Some test words contained the ending “-el” after the voiceless stop consonant, as in Zettel ‘slip of paper’ [ts”t§l]. While labeling the soundfiles, it was checked that the subjects produced the schwa and did not delete the latter to produce only a syllabic [l], as in [ts”tl]. If the schwa had been deleted, which was rather rare, the soundfiles were excluded from the present investigation.

In Standard High German, the voiced fricative [z] occurs word-initially and -medially, whereas the voiceless fricative [s] does not occur word-initially, apart from some loan words (cf. pilot investigation, section 4.2.1). As a consequence, the voiced alveolar fricative [z] was used word-initially, whereas in word-medial position the voiceless [s] was used. With regard to this investigation - aiming to analyze voiceless obstruents - it was assumed that the difference between [z] and [s] is characterized by the feature voicing. The influence on the results is discussed in the section 4.1, about research questions and hypothesis. The complete set of materials is listed in Appendices A and B.

4.3.2 Participants

Ten speakers of Standard High German with no remarkable difference in their dialect were recorded. The five female and five male participants reported no speech impairment. All subjects had an academic, but non-linguistic background and were not aware of the purpose of this investigation. The participants’ age ranged from 25 to 60 years.

4.3.3 Method

Two different recording tasks, (1) a reading task and (2) a sentence-composing task, were chosen in order to exclude effects elicited by the tasks themselves as the reading task is meant to induce a more formal pronunciation than the more spontaneous sentence-composing task.

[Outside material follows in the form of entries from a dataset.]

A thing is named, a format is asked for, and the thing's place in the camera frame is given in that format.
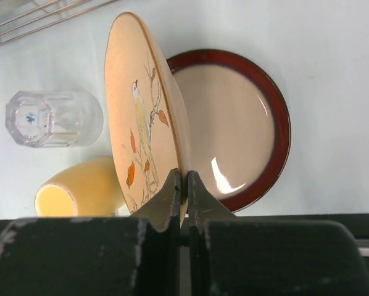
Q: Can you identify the brown rimmed plate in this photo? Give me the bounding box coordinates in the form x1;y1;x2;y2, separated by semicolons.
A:
168;49;291;212

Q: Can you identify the yellow mug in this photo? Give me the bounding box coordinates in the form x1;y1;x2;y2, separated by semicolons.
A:
34;156;125;217

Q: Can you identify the beige bird plate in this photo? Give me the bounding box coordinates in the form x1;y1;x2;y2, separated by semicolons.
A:
104;12;191;213

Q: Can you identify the metal wire dish rack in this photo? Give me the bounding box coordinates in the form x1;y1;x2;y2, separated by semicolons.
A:
0;0;115;47

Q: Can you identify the clear glass tumbler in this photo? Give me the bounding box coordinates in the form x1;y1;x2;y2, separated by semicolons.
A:
5;91;104;148

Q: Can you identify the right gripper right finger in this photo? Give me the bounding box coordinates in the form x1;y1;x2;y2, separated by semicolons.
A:
188;171;369;295

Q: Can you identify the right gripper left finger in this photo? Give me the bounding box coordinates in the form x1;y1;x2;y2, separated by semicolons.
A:
0;169;181;295

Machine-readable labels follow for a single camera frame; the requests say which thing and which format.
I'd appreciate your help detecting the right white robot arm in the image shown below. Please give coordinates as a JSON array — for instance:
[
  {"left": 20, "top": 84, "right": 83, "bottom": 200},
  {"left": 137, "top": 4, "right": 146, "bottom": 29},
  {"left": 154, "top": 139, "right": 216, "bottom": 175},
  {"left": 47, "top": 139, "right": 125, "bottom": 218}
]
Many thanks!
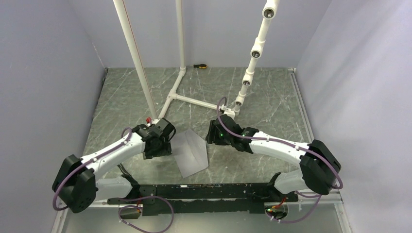
[{"left": 206, "top": 115, "right": 343, "bottom": 201}]

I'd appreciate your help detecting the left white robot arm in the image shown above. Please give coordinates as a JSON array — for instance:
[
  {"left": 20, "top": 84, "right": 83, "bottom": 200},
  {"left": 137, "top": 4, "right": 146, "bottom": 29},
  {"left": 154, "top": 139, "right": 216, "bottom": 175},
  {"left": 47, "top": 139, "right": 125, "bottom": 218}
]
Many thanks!
[{"left": 52, "top": 118, "right": 176, "bottom": 213}]

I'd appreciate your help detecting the yellow black screwdriver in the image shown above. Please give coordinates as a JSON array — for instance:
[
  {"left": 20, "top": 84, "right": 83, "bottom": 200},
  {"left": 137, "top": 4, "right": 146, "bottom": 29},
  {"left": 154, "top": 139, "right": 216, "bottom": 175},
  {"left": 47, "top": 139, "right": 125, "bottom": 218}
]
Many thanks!
[{"left": 193, "top": 64, "right": 207, "bottom": 69}]

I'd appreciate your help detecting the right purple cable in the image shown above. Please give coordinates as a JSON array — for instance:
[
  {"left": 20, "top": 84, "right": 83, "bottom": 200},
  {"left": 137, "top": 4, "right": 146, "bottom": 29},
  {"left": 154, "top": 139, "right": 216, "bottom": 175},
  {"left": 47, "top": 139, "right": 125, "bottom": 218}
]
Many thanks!
[{"left": 216, "top": 96, "right": 344, "bottom": 225}]

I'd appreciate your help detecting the purple cable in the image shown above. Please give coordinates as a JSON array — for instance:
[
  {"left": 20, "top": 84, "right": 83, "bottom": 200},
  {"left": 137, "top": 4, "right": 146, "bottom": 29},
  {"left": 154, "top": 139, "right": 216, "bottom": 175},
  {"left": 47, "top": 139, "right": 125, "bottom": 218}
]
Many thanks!
[
  {"left": 52, "top": 127, "right": 133, "bottom": 212},
  {"left": 216, "top": 96, "right": 344, "bottom": 225}
]

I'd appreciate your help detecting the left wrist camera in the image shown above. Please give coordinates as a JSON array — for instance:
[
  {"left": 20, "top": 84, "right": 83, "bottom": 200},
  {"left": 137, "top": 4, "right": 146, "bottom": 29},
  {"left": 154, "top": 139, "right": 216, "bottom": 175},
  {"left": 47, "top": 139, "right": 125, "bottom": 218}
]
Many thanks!
[{"left": 145, "top": 117, "right": 160, "bottom": 126}]

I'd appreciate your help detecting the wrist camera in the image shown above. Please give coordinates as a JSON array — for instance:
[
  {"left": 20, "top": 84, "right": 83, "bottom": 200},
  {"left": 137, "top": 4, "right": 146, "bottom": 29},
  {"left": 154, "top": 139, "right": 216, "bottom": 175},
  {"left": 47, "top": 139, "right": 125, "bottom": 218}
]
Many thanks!
[
  {"left": 219, "top": 108, "right": 236, "bottom": 118},
  {"left": 145, "top": 117, "right": 160, "bottom": 126}
]

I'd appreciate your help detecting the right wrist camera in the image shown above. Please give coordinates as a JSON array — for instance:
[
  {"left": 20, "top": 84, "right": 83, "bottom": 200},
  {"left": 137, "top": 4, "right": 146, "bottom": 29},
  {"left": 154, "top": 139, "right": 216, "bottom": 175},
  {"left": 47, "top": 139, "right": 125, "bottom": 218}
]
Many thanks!
[{"left": 219, "top": 108, "right": 236, "bottom": 118}]

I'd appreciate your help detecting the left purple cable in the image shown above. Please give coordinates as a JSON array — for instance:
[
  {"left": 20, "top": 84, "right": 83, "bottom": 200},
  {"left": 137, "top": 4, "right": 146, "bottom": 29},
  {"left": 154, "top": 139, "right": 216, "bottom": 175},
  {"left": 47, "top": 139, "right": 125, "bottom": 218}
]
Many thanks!
[{"left": 52, "top": 127, "right": 133, "bottom": 212}]

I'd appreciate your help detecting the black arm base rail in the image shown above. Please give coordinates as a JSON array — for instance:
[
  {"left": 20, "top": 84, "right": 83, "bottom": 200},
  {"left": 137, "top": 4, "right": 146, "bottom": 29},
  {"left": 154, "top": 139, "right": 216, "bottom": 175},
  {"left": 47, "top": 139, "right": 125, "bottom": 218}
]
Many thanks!
[{"left": 107, "top": 183, "right": 298, "bottom": 216}]

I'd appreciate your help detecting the white PVC pipe frame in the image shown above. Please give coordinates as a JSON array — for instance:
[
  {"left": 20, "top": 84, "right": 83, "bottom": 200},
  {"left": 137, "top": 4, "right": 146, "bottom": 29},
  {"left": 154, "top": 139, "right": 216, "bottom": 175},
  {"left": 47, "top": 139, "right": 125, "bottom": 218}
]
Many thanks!
[{"left": 113, "top": 0, "right": 279, "bottom": 119}]

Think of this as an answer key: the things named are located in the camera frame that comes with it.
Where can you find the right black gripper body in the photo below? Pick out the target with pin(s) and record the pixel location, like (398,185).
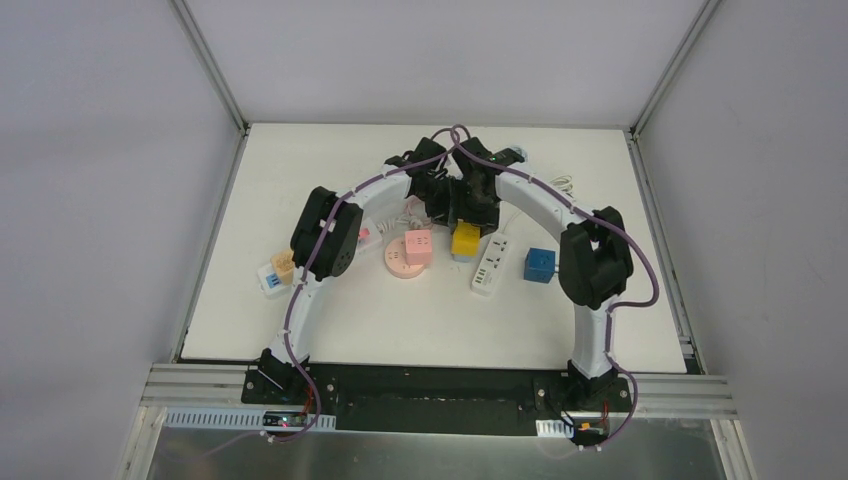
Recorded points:
(477,206)

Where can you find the beige cube plug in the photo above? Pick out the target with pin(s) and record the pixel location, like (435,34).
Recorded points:
(283,266)

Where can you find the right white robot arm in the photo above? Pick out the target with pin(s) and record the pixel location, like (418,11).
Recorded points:
(594,256)

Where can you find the pink cube plug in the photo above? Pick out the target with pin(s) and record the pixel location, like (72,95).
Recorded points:
(418,248)

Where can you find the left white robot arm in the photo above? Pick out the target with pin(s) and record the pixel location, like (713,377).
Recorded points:
(324,246)

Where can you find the round pink socket base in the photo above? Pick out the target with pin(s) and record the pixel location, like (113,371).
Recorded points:
(396,262)

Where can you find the small white power strip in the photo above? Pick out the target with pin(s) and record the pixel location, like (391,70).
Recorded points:
(491,266)

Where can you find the blue cube plug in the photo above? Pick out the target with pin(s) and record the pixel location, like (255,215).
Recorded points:
(540,265)

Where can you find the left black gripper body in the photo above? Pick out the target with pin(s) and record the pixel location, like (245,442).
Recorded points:
(436,196)

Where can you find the long white power strip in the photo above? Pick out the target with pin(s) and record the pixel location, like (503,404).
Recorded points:
(271,285)

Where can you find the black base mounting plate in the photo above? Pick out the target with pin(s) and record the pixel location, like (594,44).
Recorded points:
(469,417)

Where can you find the yellow cube plug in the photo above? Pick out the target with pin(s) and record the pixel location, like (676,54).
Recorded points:
(465,240)

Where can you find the aluminium frame rail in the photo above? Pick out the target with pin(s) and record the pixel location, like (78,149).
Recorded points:
(674,396)

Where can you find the light blue power strip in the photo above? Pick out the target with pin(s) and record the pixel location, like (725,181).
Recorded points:
(459,258)

For the reading task, the participants were asked to read the sentences appearing on a laptop screen at intervals of 1 sec. The word containing the target sound was always positioned in the nominal phrase, preceded by the definite articles die [di:] ‘the’

(FEM) or der [de©] ‘the’ (MASC). The German neuter definite article das [das] ‘the’

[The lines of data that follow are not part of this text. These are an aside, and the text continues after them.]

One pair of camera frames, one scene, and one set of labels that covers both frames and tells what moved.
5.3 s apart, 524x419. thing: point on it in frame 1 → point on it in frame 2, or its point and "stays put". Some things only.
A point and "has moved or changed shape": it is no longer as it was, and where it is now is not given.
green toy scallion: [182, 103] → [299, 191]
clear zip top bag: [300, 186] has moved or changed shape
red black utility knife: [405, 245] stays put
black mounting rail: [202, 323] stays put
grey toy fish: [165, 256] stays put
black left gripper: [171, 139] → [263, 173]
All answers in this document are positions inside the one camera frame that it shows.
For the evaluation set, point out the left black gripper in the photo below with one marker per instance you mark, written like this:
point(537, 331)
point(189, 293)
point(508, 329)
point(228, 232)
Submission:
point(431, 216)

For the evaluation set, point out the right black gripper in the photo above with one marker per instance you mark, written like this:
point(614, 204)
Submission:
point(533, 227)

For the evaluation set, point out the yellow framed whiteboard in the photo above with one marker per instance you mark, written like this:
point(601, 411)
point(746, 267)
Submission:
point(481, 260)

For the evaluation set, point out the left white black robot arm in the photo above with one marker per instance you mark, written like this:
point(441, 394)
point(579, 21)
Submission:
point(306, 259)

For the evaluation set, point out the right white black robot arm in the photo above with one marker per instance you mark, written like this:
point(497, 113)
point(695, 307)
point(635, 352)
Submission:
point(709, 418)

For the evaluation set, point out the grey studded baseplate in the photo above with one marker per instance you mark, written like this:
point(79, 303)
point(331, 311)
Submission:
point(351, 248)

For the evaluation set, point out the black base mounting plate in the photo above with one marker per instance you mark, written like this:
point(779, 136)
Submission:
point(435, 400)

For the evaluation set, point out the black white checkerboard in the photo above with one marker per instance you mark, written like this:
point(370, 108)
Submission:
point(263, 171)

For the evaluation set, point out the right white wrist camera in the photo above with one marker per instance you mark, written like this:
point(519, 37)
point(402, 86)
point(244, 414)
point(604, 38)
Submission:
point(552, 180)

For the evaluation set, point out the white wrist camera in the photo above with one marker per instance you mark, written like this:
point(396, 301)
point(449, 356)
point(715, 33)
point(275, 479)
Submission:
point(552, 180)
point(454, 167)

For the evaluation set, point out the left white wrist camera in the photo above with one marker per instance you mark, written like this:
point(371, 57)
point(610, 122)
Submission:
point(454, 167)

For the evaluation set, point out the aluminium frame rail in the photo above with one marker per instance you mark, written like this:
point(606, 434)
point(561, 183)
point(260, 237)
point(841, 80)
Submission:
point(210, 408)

was not used at all. Finally, the whole sentence structure consisted of a definite article and its subject followed by a verb and an object. The sentence context was different for each word, for example, the contextual frame for the word Pfaffe ‘cleric’ was der Pfaffe hat Hunger ‘the cleric is hungry’ and for Zapfer ‘tapster’ der Zapfer hat Spass

‘the tapster is having fun’.

For the sentence-composing task, the subjects were asked to compose sentences with two randomly mixed target words, appearing simultaneously on the laptop screen. The words were the same as in the first task. It was emphasized that there was no need to form a meaningful sentence. The words were presented in intervals of 4 sec to gain an almost natural speaking style. An illustration sentence (that made no sense) was presented to the subjects before the session began. For example, the words Apfel

‘apple’ and Katze ‘cat’ were presented to the participants and could result in a sentence such as “der Apfel liegt auf der Katze”, ‘the apple lies on the cat’. Naturally, the responses of the participants varied greatly among the subjects, and therefore, the preceding sound or word of the target was not predictable as it depended on the subjects’ creativity.

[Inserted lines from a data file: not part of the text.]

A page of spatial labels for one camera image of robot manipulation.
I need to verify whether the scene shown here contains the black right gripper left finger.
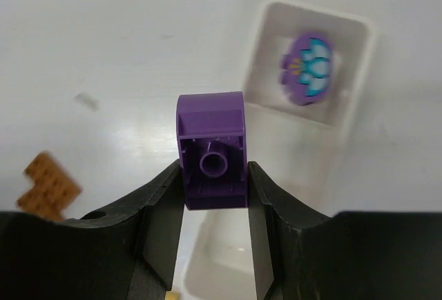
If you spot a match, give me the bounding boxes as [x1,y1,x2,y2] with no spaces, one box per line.
[1,162,184,299]

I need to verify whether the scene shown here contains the purple flower lego piece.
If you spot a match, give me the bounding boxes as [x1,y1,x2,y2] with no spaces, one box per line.
[280,31,334,106]

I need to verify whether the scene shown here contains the brown stepped lego plate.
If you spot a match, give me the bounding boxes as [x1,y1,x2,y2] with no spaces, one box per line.
[16,151,81,222]

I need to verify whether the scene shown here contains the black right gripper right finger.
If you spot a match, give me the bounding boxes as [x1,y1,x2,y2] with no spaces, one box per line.
[248,162,441,299]

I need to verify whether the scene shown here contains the purple lego brick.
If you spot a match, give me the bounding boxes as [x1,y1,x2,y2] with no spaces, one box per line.
[176,91,248,210]

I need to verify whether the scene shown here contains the white divided plastic tray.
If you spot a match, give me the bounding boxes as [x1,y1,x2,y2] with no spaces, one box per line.
[179,0,377,299]

The stimuli were presented to the subjects via Microsoft PowerPoint. The items within each recording scenario were presented randomly to avoid priming effects and to conceal the goal of the investigation. The data was recorded on a Sony DAT recorder TCD-D100 using the Sony ECM-MS 957 condenser microphone. The

microphone was placed on the left side of the laptop on a stand, at an approximately 45-degree angle, about 30 cm away from the speaker, directed to the speakers’ mouth.

Hence, the airflow was not directly hitting the membrane of the microphone. The recordings were made in various furnished rooms with little reverberation. During the recordings, background noise, for example, that of other people, traffic, doors, naturally occurred, since the aim was to collect almost natural speech data accompanied by noise, the average automatic speech recognizer has to cope with as well. Another positive effect was that the subjects acted more relaxed in their familiar environments.

A recording rate at 44.1 kHz and 16 bit resolution was chosen. The speech data was downsampled to 22.05 kHz on hard disc, using an anti-aliasing filter.